화학공학소재연구정보센터
Macromolecules, Vol.53, No.11, 4442-4453, 2020
High Lithium Conductivity of Miscible Poly(ethylene oxide)/Methacrylic Sulfonamide Anionic Polyelectrolyte Polymer Blends
In this work, we develop novel single-ion polymer electrolytes by mixing poly(lithium 1- [3-(methacryloyloxy) propylsulfonyl]-1-(trifluoromethanesulfonyl) imide) (PLiMTFSI) and poly(ethylene oxide) (PEO) with different molecular weights. The impact of PLiMTFSI on the crystallization and conductivity of the blends was explored in detail. When PLiMTFSI (an amorphous polymer) is added to PEO, the crystallization ability of PEO decreases.
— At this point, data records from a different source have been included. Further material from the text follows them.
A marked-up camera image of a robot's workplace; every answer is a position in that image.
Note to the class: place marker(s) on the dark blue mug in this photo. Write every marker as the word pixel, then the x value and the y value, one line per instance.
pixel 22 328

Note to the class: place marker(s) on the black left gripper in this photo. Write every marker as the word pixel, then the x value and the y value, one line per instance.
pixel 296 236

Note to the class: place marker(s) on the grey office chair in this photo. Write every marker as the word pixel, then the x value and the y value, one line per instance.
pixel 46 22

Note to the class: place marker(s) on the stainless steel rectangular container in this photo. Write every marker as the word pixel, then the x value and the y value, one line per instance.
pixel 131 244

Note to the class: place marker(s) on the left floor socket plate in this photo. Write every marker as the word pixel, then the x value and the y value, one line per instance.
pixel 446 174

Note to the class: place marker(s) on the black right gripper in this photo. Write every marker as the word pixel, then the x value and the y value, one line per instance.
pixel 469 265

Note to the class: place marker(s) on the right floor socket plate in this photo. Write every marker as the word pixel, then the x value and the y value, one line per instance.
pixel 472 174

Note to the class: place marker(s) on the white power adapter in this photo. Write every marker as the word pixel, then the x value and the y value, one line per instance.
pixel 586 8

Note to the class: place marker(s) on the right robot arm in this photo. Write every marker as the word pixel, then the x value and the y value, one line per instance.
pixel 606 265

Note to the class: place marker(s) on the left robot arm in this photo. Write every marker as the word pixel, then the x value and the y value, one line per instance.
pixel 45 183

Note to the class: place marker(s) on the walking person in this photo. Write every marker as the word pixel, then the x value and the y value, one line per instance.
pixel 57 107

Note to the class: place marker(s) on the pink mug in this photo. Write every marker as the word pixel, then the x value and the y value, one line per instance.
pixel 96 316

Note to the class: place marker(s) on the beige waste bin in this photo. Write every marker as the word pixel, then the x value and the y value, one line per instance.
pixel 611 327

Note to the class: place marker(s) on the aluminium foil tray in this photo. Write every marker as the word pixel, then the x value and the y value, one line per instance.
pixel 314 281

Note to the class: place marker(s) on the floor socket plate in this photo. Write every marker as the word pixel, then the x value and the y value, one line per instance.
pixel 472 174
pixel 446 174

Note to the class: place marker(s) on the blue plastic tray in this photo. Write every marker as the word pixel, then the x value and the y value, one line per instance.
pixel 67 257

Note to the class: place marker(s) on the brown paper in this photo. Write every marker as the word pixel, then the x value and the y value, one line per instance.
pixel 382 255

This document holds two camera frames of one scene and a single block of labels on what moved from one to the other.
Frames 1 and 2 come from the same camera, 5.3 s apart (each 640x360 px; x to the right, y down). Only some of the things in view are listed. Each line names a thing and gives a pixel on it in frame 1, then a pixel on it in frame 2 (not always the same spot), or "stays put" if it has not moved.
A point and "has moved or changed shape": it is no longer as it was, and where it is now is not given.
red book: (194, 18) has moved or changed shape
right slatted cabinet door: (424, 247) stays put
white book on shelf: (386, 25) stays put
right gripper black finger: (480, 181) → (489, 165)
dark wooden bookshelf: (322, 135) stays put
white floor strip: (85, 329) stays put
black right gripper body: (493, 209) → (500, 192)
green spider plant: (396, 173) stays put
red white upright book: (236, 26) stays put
However, blends with high-molecular weight PEO (1000 kg/mol) experience a lower reduction in crystallinity and melting points. As a result, lower conductivity values were obtained in these blends, which is why most of the study was then focused on blends incorporating a lower-molecular weight PEO (100 kg/mol). We show that the melting point, degree of crystallinity, spherulitic growth, and overall crystallization kinetics decrease in the presence of PLiMTFSI, which are all signs of miscibility. Furthermore, the blends show a single glass transition temperature over the whole composition range. Therefore, our results indicate that PEO and PLiMTFSI are miscible, as corroborated by applying the Nishi-Wang equation and obtaining negative chi(12 )values (i.e., the Flory-Huggins interaction parameter) for all blends. Our results show that intermediate molecular weight blends (100 kg/mol PEO and 50 kg/mol PLiMTFSI) showed the highest ionic conductivity value. Interestingly, a value of 2.1 X 10(-4) S/cm was obtained at 70 degrees C, which is one of the highest reported so far for a free-standing film of single-ion conducting polymer electrolytes. Finally, employing dielectric spectroscopy, the contribution of ion density and ion mobility to ionic conductivity could be separated. It was found that ion mobility is the parameter that has a greater weight in the conduction process.